As Psychology Today reported, a study conducted by University of Birmingham’s Dr. Suzanne Higgs had some participants eat a meal while watching television or playing a video game. Other participants ate without distractions. “Participants who watched TV or played video games while eating had poor memory of what they ate,” Psychology Today’s report read. “They also ate significantly more at their next meal and felt [hungrier] than their non-distracted counterparts, even if they ate the same amount of food.”

When we focus on our meals, we tend to eat slower and really take in the taste of the food and how much of it we’re eating. We can recognize that we’re full and likely won’t have as big of a meal later on. Even if it just seems like a small snack while we’re gaming, it can have a big effect in the long run.

What gamers are eating – and what they should be eating instead

NewZoo conducted another study just last year that explored mindless eating during gaming sessions. The study also discovered exactly what most gamers are munching on as they button-smash away. (Hint: it’s not vegetables.) According to the study, “80 percent of gamers regularly eat or drink while playing.” In North America, 49 percent of gamers go for salty snacks at game time, while 39 percent prefer sweet snacks. So, not only are we mindlessly eating too much food; we’re mindlessly eating too much of the wrong stuff.

The best way to avoid mindless eating is to eat meals and snacks without distractions either before or after the gaming session. However, if you do want to bring a snack, it helps to portion the food into a small bowl rather than bringing the entire bag. Once you’re out of food, that’s it. As Digital Trends reported, Mindless Eating author Dr. Brian Wansink also told the National Institute of Health that keeping your food at a distance helps, too. Remember the six feet COVID-19 rule? Apply that here. “The six feet gave people pause to ask themselves whether they were really that hungry, and half the time, they would answer ‘No,’” he said.

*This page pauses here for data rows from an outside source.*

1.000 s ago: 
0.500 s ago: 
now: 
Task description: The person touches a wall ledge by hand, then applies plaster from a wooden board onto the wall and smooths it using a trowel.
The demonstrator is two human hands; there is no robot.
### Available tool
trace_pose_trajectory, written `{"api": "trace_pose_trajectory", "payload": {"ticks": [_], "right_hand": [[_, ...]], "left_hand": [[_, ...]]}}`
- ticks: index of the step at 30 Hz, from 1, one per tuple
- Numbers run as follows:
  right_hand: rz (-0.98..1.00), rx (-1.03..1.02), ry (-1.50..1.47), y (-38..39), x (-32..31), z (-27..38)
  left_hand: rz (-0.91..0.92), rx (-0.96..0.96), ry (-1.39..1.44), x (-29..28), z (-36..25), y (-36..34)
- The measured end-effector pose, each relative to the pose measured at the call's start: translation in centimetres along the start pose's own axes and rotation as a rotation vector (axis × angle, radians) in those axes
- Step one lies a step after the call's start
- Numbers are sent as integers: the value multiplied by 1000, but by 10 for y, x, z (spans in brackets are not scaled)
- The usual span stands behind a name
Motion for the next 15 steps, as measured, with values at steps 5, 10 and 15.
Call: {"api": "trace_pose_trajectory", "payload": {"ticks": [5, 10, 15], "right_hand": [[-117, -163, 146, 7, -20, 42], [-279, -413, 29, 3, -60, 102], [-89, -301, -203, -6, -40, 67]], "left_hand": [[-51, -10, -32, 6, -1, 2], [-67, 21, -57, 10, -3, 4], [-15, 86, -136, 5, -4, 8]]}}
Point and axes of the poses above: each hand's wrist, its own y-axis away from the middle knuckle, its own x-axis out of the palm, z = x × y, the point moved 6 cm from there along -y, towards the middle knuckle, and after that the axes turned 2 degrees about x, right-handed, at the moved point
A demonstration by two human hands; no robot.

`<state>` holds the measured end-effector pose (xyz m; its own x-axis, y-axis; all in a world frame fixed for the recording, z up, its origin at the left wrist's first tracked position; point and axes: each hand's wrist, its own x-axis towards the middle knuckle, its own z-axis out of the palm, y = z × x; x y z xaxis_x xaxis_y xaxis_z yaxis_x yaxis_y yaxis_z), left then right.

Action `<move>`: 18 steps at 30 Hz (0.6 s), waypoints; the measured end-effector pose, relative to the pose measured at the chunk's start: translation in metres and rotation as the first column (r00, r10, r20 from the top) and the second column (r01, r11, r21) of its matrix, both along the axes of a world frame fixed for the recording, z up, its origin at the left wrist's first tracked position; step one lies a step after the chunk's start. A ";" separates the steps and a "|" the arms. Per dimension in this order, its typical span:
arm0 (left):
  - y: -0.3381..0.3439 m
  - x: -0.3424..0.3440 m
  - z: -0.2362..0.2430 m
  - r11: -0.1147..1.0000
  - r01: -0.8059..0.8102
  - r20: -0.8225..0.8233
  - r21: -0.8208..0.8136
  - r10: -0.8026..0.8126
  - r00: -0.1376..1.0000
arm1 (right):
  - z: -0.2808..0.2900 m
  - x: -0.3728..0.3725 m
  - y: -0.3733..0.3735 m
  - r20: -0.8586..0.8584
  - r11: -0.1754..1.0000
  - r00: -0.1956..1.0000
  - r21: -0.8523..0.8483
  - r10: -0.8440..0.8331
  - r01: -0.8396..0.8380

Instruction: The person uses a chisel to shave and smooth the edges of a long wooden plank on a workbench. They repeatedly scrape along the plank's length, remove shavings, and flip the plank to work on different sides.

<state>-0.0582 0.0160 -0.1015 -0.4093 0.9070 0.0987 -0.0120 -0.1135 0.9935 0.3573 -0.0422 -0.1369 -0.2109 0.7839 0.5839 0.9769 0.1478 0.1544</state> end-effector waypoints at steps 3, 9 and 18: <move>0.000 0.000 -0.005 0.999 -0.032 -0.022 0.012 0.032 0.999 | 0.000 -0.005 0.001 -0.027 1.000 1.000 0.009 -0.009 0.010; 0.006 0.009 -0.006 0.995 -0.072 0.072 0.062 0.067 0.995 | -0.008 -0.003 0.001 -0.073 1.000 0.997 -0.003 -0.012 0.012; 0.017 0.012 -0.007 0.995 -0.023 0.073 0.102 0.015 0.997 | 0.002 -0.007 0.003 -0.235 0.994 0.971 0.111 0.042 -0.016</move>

It’s worth checking out a few healthier snack alternatives for your gaming session. According to Esports Healthcare, nuts and nut butters like peanuts, almonds, cashews, and pistachios are a great option, so long as you have water handy if you opt to buy salted nuts. Try to eat the nut butters with celery or another veggie rather than crackers or bread. Beef jerky and guacamole are two other alternatives. Happy (healthy) snacking!